- _Prompt_
In the material below, find each line with the string "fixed" and copy it.
================
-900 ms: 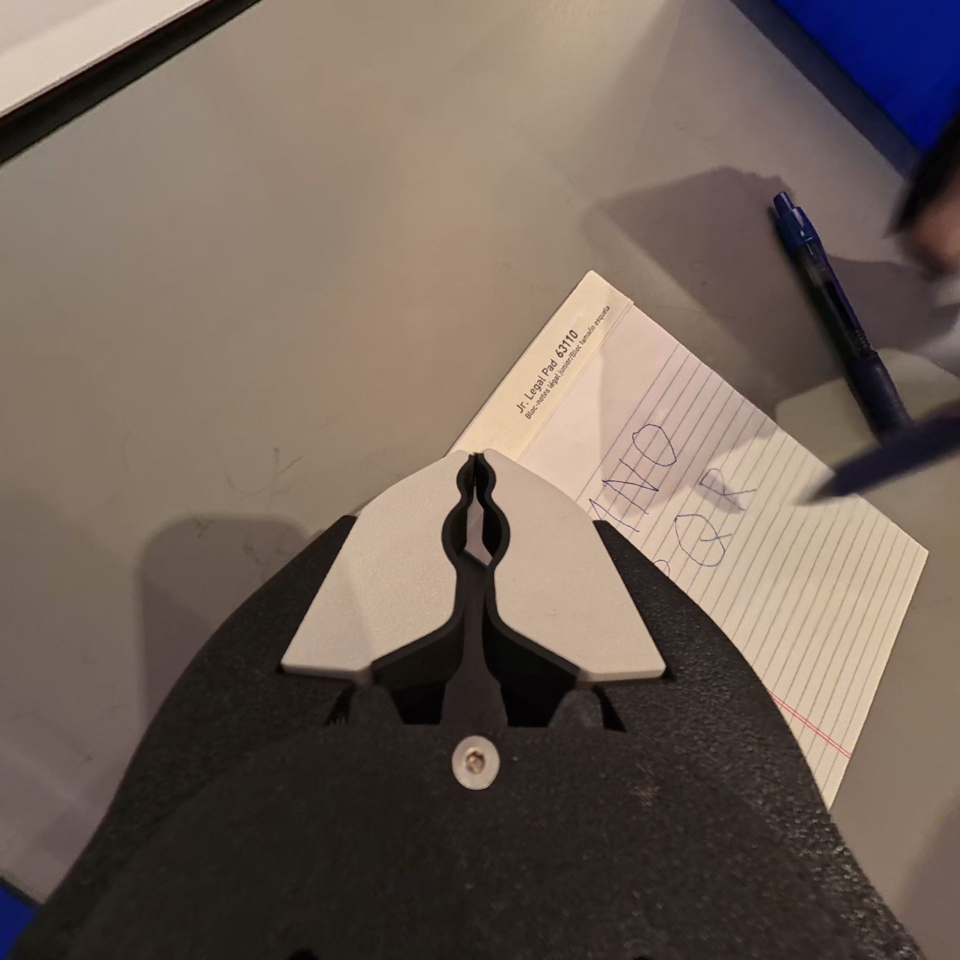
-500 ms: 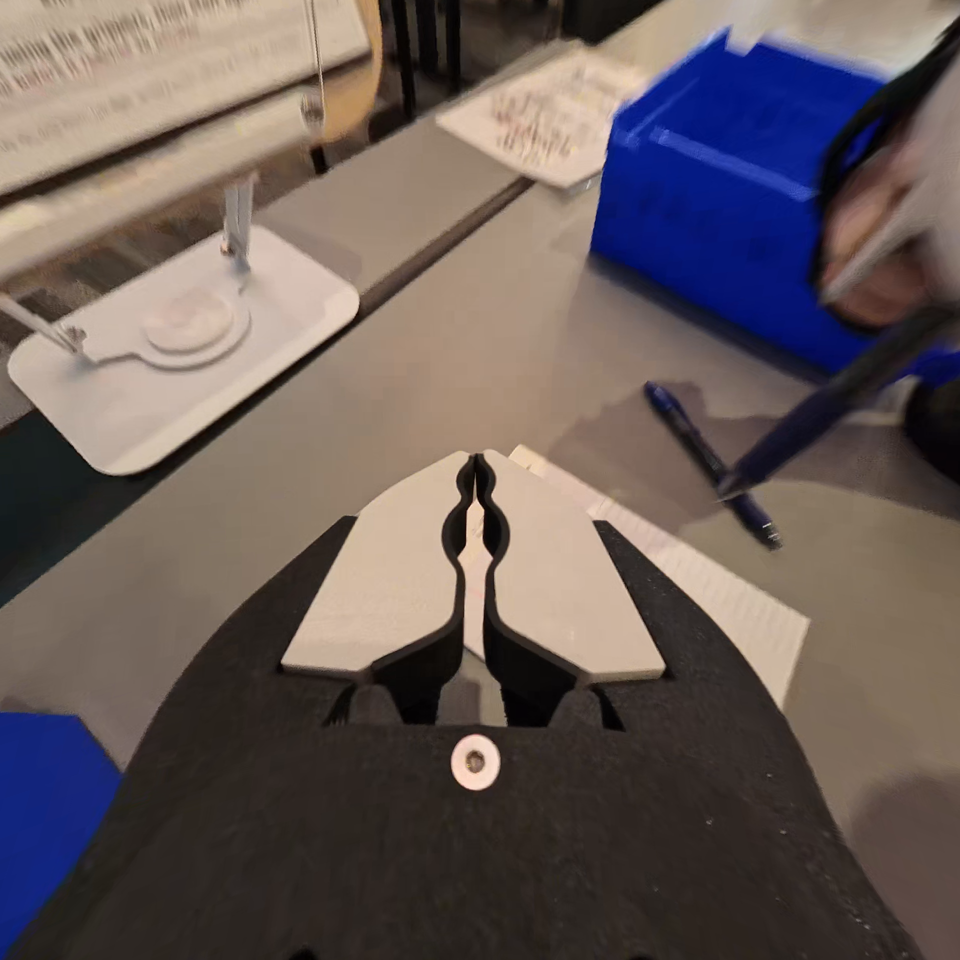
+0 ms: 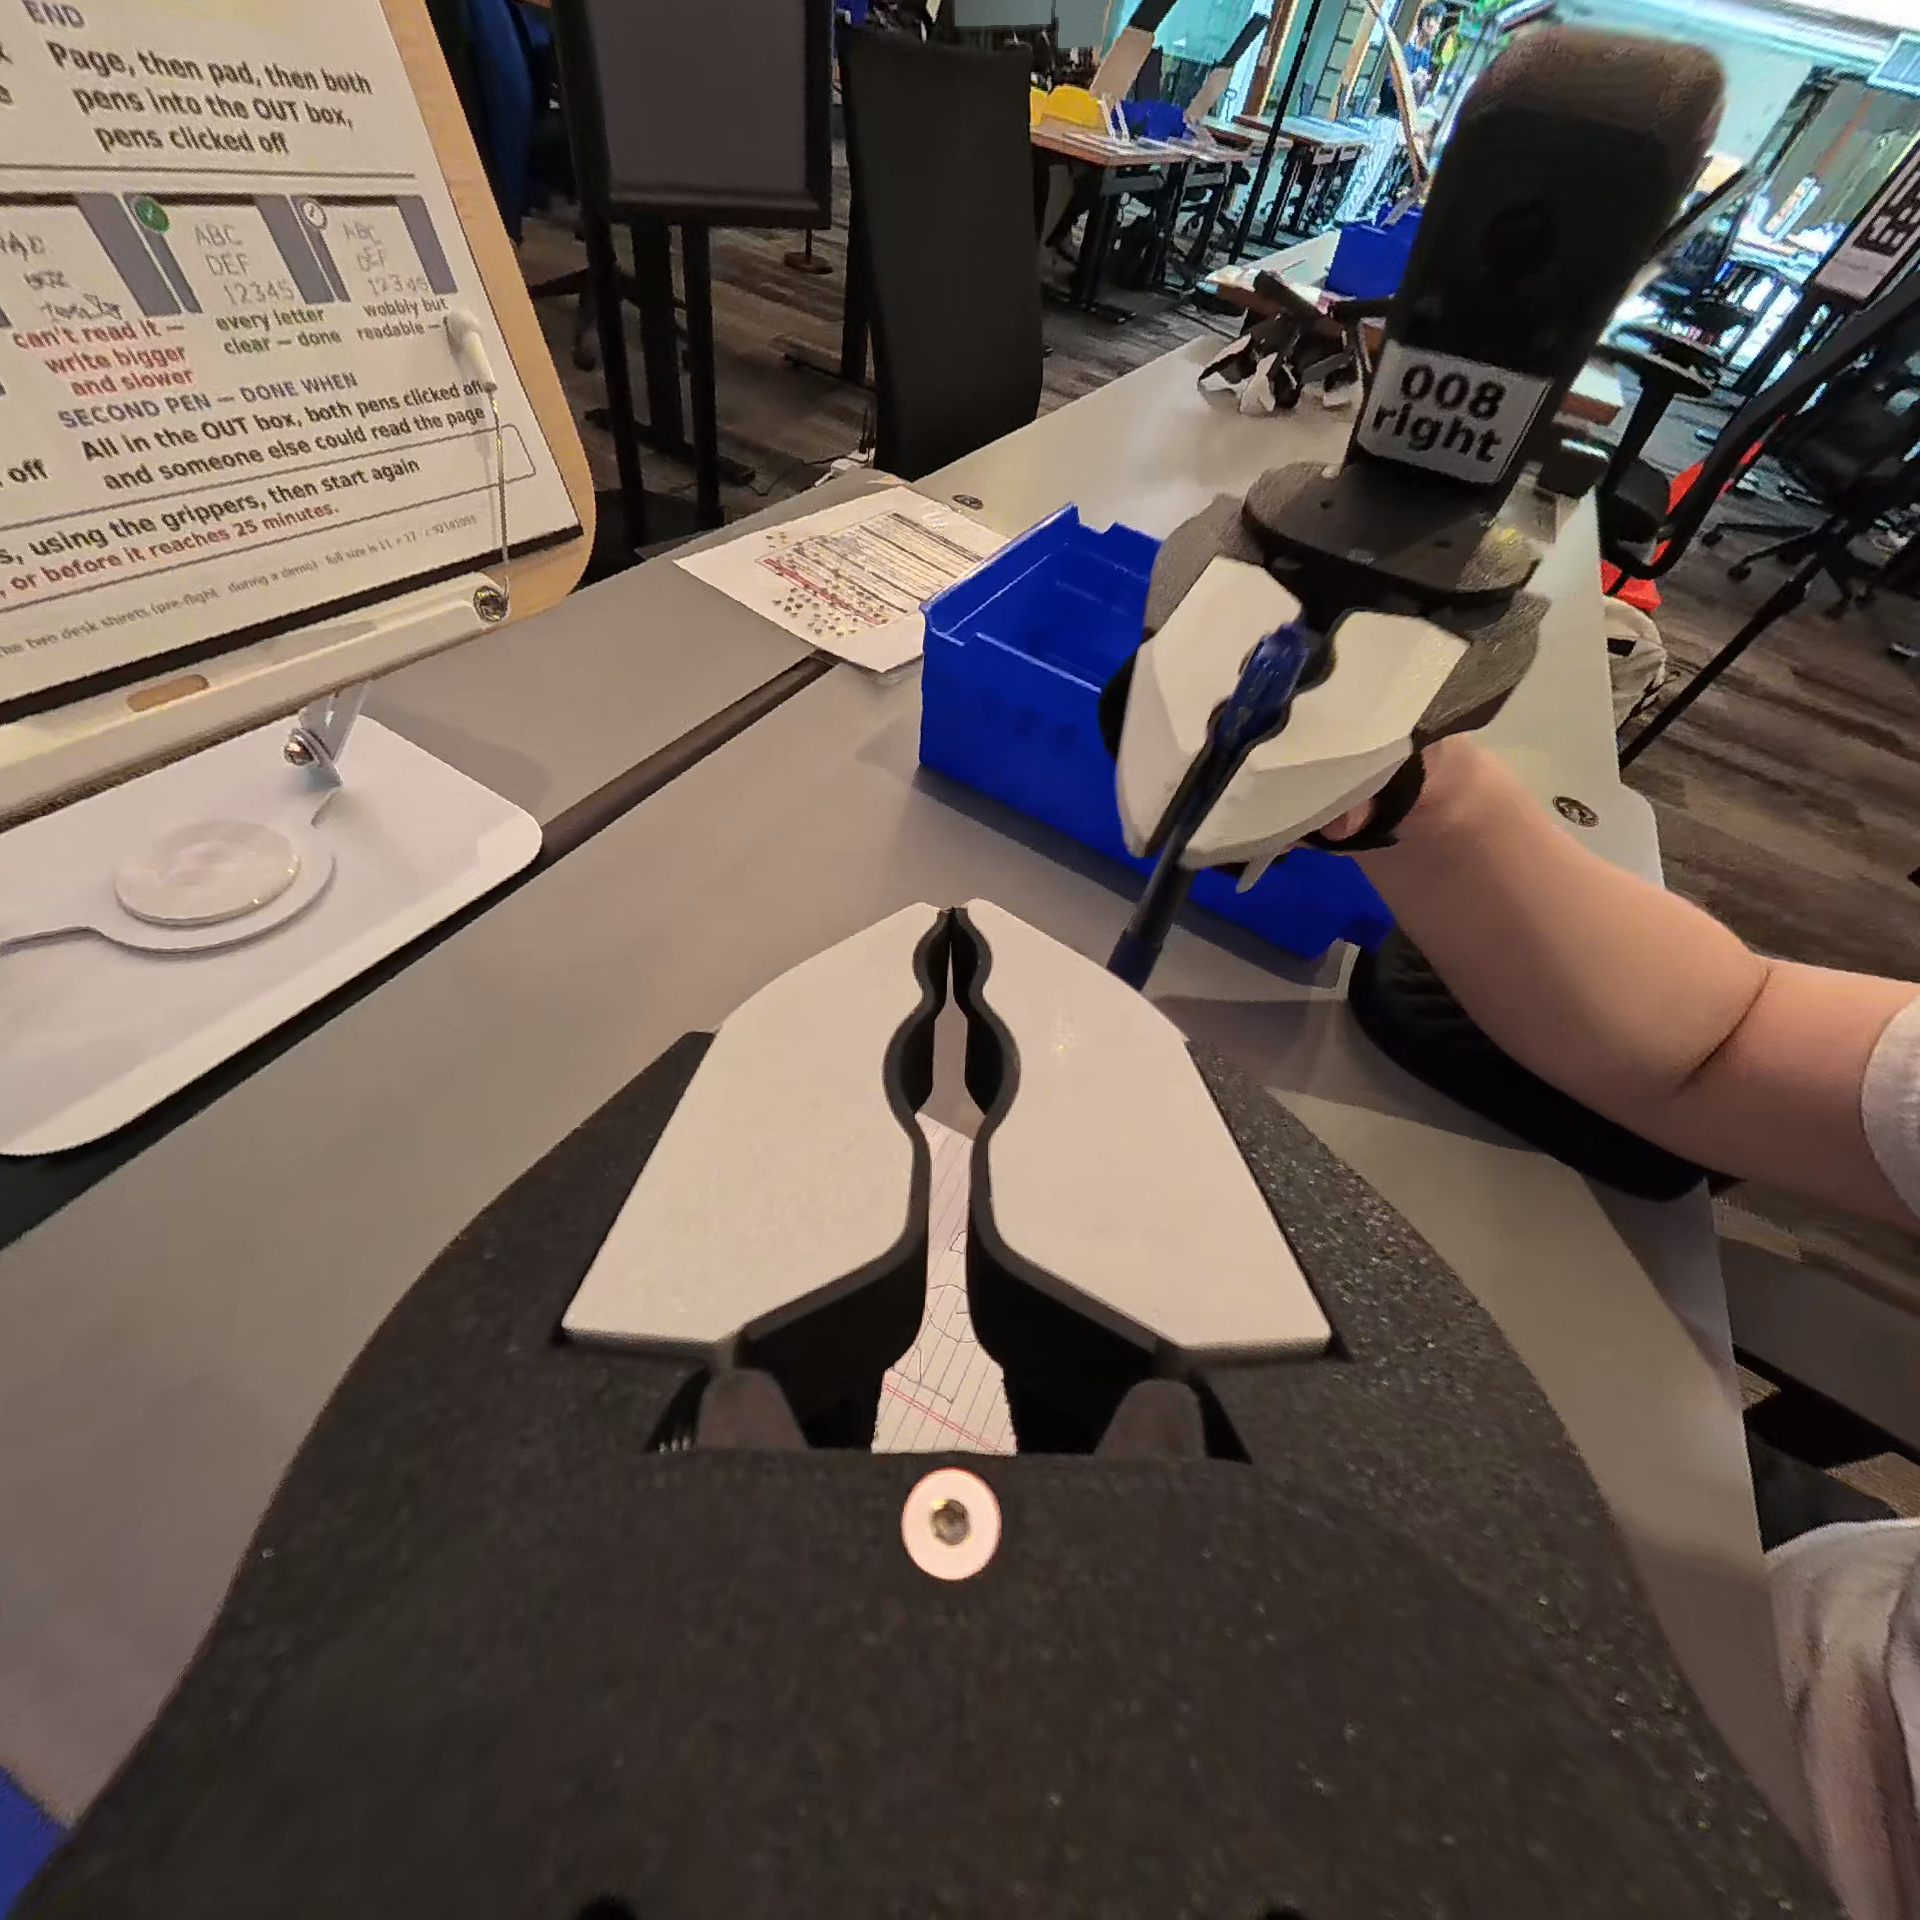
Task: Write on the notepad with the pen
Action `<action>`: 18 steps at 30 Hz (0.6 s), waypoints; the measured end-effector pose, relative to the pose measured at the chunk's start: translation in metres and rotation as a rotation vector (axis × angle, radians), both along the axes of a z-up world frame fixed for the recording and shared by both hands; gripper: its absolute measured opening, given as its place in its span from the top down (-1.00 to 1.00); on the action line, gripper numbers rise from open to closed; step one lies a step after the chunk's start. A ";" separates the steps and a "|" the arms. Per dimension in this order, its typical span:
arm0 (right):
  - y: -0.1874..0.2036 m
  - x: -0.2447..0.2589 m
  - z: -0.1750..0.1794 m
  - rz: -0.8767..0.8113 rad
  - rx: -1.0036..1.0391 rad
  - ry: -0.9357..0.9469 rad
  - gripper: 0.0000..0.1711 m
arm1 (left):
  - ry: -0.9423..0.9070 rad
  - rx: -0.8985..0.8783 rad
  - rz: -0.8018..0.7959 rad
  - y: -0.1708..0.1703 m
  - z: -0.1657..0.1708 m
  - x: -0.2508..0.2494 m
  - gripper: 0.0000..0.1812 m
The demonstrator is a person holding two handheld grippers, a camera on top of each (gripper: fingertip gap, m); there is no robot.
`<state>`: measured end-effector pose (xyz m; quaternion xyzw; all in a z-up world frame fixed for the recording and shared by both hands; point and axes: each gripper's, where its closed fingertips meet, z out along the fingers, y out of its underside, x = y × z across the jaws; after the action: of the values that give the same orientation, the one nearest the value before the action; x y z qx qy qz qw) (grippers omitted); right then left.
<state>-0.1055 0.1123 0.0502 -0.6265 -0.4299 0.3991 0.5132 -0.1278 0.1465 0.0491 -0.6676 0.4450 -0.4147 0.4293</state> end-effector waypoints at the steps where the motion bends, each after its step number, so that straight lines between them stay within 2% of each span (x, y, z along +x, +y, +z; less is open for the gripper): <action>1: 0.001 0.000 -0.003 0.000 -0.006 -0.010 0.95 | -0.010 0.003 0.004 -0.001 0.003 -0.001 1.00; 6: 0.006 -0.005 -0.018 -0.013 -0.012 -0.067 0.95 | -0.123 0.058 -0.008 -0.014 0.031 -0.001 1.00; 10: -0.001 -0.022 -0.027 0.034 -0.031 -0.083 0.95 | -0.200 0.111 -0.106 -0.041 0.045 0.013 1.00; 13: -0.008 -0.032 -0.032 0.060 -0.032 -0.116 0.95 | -0.146 0.129 -0.161 -0.053 0.036 0.024 1.00; 18: -0.013 -0.038 -0.031 0.078 -0.024 -0.126 0.95 | -0.066 0.173 -0.140 -0.049 0.023 0.029 1.00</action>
<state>-0.1434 0.0991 0.0189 -0.6393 -0.4807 0.3835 0.4617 -0.0989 0.0970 0.0717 -0.5814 0.5103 -0.4254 0.4696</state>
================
- _Response_
Action `<action>`: 18 steps at 30 Hz (0.6 s), waypoints; the measured end-effector pose, relative to the pose measured at the chunk's start: translation in metres and rotation as a rotation vector (axis × angle, radians), both along the axes of a z-up world frame fixed for the recording and shared by both hands; gripper: its absolute measured opening, given as its place in its span from the top down (-1.00 to 1.00); on the action line, gripper numbers rise from open to closed; step one lies a step after the chunk's start. A ";" separates the steps and a "|" the arms. Per dimension in this order, its typical span:
`<state>`: measured end-effector pose (xyz m; quaternion xyzw; all in a z-up world frame fixed for the recording and shared by both hands; point and axes: each gripper's, where its closed fingertips meet, z out along the fingers, y out of its underside, x = y × z across the jaws; after the action: of the values that give the same orientation, the one nearest the value before the action; x y z qx qy qz qw) (grippers omitted); right then left.

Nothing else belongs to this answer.